Model Services: for the cloud, from the cloud (Or: Cloud9 + Lambda + Gateway = Data in use)

Scott Breudecheck
Sep 7, 2018 · 6 min read

Data science is only useful when it is actionable. If no one reads an analyst’s report or a recommendation engine sits untouched on an engineer’s laptop, all that was achieved was a high-cost training exercise. At a startup lacking the defined specialists teams and/or established processes, I’ve found that the responsibility to realize impact from data science lies first with myself, the data scientist. So in that light, I have been eager to see how AWS’s Lambda could be used to bring data projects into the real world.

Motivation. Or: keep going till you’re no longer blocked

A couple months ago I came across a fantastic tutorial on using AWS Lambda to create a callable model. Seriously, it’s worth a read.

But…I couldn’t get it to work. Sure, I could get the ‘hello, world’ version. But I couldn’t deploy the model as an API. Something was wrong with my environment.

Error message #291 I came across

Every change required zipping a folder, uploading to s3, and repointing the lambda to pick it up. It would work fine locally, in new environments, on a brand-new ec2, hell I even bit the bullet and learned docker to get a perfect environment, but every zip -> s3 upload -> rebuild Lambda resulted in an error, rarely the same. I was stuck in a frustrating loop that required spending more time clicking through multiple services than actually debugging.

Just when I had given up, I heard about AWS Cloud 9. A cloud-based IDE with more features than I’m aware of, my main draw was it could be used to build and test local versions of lambda.

Basic tutorial. Or: “hello, world”

Let’s start with a simple example.

Here’s what we’ll be doing

  1. Create a Cloud9 environment

Let’s get to it

Creating an environment from cloud9 console

Navigate to “Cloud9” in console, and click “Create environment”. Create an environment named “anotherLambdaTest”, leave all the settings on default.

Hello, cloud9

On the right tab, go “AWS Resource” > “Local Functions” > ƛ⁺(“Create a new Lambda function”). Let’s call the function “simpleTutorial” in the application “anotherLambdaTest”. And set it up as empty-python, with no trigger.

This should pop up lambda_function.py in the IDE with some barebones function. At this point, we just copy over the simple tutorial script:

def lambda_handler(event, context):
print(event)
result = 'Hello from ' + event['queryStringParameters']['msg']
return { "body": result }

Save it! There’s no autosave!

Ok, so now let’s test it. No need to zip and upload and deploy. Just…click test.

Wow that was painless

A payload window pops up to create a custom event. It runs from the IDE, and you get results and any print messages.

Ready to make this an API? Click “Deploy the selected Lambda function”.

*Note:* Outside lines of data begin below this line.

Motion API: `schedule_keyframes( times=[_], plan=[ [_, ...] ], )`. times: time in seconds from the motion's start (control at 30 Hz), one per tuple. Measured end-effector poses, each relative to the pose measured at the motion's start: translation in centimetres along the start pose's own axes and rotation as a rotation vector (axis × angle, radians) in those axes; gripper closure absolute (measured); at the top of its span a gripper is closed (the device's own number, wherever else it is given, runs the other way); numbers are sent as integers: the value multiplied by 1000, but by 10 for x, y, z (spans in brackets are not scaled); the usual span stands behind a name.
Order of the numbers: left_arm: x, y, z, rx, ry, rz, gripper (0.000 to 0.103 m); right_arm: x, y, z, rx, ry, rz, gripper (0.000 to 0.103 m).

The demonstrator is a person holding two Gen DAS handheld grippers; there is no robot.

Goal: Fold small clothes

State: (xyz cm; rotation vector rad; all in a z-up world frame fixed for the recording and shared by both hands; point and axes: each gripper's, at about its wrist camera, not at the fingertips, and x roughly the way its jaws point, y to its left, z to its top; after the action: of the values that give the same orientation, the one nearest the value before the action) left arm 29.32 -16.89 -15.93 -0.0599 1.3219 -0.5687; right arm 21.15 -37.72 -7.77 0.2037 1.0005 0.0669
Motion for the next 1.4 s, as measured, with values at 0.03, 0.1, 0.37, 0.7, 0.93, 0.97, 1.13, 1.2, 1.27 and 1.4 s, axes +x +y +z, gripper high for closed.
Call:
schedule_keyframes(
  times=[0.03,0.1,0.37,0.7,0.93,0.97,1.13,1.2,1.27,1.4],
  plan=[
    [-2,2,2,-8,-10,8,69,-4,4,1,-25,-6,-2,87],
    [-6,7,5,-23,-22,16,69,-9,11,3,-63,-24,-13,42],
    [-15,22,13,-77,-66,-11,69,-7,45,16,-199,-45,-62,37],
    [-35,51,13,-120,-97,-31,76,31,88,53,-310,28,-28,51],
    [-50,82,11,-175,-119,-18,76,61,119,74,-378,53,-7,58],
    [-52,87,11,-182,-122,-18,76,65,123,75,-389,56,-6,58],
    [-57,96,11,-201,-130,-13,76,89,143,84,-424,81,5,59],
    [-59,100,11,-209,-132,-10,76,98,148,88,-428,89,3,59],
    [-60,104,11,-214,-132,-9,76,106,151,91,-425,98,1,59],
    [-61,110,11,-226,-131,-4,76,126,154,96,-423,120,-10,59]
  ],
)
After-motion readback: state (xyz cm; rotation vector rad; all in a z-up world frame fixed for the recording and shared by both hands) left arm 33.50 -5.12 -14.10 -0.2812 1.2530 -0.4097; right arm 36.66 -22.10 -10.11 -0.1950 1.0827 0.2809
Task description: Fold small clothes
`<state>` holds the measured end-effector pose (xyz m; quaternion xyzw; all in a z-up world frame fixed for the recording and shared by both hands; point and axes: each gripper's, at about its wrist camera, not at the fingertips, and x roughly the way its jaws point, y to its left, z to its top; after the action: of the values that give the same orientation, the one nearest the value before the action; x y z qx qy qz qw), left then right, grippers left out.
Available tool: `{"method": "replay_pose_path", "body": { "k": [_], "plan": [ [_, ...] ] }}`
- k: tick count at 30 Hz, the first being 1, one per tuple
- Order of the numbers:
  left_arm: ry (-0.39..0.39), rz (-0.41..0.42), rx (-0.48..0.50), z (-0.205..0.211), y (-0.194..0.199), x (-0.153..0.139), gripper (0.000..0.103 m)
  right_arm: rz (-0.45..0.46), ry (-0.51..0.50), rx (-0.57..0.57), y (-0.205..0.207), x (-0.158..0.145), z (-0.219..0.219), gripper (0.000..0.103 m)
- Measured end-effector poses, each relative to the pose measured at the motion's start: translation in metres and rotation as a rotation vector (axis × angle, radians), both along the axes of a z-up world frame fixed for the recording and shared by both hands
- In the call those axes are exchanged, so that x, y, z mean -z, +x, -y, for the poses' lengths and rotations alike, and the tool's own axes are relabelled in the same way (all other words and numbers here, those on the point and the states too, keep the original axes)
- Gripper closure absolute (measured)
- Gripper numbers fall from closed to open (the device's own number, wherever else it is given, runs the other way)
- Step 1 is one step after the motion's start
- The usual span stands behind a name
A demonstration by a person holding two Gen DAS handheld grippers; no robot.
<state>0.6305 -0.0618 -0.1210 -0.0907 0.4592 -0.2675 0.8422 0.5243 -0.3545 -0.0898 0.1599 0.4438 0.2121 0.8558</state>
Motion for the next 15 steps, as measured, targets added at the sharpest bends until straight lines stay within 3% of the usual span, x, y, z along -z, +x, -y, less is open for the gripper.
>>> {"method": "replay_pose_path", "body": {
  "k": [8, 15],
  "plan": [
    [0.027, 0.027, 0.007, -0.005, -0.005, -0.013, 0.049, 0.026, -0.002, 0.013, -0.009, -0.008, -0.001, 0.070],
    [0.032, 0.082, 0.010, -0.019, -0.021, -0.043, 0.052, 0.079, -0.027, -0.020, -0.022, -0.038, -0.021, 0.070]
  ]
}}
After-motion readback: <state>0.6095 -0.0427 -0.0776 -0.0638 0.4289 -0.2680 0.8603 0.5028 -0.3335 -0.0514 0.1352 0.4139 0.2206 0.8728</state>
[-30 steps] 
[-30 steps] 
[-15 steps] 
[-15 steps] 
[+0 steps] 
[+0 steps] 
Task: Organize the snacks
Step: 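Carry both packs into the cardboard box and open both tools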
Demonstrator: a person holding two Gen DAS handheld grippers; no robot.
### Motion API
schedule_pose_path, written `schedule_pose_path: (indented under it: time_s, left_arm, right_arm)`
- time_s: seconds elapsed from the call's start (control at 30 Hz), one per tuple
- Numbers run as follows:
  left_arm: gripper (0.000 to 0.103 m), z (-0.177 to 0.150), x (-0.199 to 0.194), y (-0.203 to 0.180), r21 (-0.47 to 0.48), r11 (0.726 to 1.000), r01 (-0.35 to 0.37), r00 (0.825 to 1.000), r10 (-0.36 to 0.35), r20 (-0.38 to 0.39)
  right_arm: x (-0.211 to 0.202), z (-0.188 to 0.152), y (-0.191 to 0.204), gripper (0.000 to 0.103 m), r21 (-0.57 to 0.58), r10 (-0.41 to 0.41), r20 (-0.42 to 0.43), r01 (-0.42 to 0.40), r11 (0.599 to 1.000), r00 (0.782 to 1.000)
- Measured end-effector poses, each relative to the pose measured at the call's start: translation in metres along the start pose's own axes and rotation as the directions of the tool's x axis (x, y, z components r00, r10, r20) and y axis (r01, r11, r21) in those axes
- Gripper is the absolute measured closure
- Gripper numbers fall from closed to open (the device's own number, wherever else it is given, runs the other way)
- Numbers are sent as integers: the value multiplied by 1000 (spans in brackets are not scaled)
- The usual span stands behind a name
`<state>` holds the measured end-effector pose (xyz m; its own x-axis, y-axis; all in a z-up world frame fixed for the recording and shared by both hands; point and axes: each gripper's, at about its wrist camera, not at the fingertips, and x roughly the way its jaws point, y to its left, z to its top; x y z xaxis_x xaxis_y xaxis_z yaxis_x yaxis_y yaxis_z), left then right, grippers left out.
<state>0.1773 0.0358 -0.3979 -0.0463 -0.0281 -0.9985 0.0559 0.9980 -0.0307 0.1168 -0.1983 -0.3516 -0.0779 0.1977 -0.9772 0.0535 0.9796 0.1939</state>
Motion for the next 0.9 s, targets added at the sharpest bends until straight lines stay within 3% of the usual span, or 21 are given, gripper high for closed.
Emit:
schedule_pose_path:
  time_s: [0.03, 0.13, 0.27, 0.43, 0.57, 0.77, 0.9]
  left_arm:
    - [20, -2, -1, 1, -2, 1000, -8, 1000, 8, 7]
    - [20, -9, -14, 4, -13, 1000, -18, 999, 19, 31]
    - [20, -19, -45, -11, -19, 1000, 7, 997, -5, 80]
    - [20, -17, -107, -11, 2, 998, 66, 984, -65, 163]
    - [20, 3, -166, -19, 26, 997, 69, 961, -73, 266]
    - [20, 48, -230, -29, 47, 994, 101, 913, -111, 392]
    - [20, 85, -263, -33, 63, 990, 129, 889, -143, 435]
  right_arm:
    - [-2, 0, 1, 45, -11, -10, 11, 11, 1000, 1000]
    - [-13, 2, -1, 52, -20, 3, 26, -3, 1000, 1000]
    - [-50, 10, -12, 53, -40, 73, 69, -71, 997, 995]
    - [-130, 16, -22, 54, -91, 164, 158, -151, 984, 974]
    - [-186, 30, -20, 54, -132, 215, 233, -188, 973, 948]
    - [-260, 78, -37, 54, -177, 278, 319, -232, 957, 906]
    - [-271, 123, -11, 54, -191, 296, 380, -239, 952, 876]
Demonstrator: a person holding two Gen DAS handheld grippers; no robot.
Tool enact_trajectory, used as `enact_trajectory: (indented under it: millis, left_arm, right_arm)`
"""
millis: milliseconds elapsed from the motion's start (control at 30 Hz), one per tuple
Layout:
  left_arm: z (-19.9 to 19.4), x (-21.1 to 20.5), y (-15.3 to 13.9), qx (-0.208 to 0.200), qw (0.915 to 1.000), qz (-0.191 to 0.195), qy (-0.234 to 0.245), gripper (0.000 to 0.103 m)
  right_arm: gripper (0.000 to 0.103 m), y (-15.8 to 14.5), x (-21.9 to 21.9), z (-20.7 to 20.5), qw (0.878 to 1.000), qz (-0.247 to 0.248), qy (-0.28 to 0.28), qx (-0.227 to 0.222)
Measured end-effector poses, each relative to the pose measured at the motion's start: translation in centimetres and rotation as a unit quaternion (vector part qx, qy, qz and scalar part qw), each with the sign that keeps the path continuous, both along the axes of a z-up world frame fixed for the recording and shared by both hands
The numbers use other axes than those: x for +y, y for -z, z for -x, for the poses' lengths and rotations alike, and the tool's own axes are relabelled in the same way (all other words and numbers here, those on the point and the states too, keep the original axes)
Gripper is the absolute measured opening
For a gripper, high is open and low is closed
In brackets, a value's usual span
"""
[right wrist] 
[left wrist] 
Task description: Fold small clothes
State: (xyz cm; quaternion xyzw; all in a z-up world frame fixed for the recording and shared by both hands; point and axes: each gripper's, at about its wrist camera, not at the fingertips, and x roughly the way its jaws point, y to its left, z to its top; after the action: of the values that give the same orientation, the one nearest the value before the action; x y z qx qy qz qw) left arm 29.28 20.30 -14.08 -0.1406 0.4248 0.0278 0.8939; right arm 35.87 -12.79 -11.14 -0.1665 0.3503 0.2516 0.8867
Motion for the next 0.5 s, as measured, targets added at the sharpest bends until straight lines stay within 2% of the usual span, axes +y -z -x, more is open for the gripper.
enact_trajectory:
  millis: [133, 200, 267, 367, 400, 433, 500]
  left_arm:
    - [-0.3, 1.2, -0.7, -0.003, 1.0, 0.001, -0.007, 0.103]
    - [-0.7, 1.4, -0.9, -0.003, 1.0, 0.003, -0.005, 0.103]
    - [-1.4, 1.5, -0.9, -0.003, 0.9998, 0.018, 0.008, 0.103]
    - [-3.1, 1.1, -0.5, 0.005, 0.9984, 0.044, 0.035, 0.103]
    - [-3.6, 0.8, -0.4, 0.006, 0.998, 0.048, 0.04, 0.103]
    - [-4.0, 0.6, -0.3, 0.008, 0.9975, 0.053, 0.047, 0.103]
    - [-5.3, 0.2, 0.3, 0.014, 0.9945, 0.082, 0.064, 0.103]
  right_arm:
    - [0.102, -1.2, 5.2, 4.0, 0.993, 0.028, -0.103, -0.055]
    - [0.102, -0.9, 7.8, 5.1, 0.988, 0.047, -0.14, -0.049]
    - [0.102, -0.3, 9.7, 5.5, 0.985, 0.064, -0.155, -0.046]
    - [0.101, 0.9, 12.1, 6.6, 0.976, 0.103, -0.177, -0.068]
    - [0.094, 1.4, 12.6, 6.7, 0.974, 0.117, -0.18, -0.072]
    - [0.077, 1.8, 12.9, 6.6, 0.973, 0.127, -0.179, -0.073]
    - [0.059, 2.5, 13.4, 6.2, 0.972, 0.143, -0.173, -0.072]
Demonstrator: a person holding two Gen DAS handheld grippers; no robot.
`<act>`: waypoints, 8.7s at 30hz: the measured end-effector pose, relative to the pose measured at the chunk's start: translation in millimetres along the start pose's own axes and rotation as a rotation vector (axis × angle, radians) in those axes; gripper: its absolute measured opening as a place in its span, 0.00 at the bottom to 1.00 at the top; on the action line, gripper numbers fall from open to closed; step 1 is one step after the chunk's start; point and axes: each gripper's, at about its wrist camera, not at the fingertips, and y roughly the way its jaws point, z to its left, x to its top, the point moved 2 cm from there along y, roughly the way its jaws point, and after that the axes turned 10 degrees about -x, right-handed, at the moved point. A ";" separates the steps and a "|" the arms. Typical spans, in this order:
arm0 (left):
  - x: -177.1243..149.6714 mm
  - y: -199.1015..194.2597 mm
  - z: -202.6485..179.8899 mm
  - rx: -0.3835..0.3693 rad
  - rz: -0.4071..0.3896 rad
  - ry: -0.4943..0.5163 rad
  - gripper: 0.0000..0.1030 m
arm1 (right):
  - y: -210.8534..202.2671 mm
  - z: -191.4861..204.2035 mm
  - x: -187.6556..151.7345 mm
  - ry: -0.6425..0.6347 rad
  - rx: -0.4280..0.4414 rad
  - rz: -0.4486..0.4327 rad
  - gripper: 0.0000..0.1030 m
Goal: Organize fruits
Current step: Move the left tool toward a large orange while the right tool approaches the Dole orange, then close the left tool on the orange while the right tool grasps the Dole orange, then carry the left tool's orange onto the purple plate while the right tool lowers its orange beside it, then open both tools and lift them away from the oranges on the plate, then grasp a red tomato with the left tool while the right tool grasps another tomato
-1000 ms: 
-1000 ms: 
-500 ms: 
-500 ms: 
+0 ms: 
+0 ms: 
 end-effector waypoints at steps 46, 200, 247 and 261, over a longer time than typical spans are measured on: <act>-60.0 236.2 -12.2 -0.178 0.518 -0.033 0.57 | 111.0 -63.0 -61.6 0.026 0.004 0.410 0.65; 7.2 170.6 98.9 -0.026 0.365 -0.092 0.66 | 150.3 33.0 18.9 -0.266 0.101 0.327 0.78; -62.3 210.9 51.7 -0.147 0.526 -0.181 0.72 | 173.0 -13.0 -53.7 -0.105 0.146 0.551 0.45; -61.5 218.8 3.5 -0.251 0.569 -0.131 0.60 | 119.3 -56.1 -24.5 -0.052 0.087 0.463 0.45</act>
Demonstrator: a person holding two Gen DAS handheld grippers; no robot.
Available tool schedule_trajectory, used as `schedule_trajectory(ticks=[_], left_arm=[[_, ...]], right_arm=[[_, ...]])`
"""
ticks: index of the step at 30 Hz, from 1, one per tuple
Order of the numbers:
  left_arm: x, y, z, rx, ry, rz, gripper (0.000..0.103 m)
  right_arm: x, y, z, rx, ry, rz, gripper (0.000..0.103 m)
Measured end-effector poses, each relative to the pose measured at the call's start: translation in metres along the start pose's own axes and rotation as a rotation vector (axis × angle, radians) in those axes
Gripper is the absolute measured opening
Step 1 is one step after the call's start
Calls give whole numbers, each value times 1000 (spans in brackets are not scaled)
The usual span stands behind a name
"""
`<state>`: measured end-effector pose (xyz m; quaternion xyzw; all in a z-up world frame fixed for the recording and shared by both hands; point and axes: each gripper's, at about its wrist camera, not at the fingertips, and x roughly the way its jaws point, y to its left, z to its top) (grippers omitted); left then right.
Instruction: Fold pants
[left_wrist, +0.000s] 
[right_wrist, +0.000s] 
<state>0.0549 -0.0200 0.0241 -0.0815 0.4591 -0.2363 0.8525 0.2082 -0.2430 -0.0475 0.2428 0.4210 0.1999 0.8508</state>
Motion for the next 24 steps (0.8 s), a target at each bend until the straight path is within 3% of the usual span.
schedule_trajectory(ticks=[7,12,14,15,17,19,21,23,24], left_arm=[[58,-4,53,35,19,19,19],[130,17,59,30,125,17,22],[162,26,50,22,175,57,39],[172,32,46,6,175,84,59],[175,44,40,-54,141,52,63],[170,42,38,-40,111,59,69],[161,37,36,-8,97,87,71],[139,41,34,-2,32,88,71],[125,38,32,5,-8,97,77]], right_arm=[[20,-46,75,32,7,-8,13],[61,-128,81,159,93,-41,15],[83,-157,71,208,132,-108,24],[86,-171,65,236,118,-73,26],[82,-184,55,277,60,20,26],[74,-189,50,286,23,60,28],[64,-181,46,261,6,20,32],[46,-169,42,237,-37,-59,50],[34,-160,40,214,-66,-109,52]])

et voila!, your lambda function exists.

Head over to the console for Lambda, select your newly deployed lambda (it’ll be prefixed “cloud9…” and have last been modified <1 minute ago). From here, it’s pretty much the same: Add an API Gateway trigger and configure it (create new API, make it open, and save the lambda). Then throw a test event against it via the API Gateway test

Naming things has never been AWS’s strong suit

Finally, hit the actual api by first deploying (“Actions” > “Deploy” > “default”) to generate your API url. You can copy that url, append your Lambda’s name and append the url params. In my case https://atkgc42ggg.execute-api.us-west-2.amazonaws.com/default/cloud9-anotherLambdaTest-simpleTutorial-X4VIU30USH5C?msg=TheWeb

Deploying a model. Or: adding data “science”

Here are the steps (this should look familiar)

  1. Create a model in Cloud9

Let’s get to it

Instead of building a new environment from scratch, we can just add on.

Back in Cloud9, add another Lambda function and application. Let’s call both “logitTutorial”.

Our model will need some additional modules. This is not quite as straight forward as might be liked, but relative to the normal virtualenv, pip, zip, s3, deploy, it’s a cake walk. In the application folder, open a terminal and navigate to the function’s folder ( ~/environment/logitTutorial:).

In this newly opened terminal you can import by specifying the target.

there’s a space and double hyphen before “target”. Medium auto-formating has issues.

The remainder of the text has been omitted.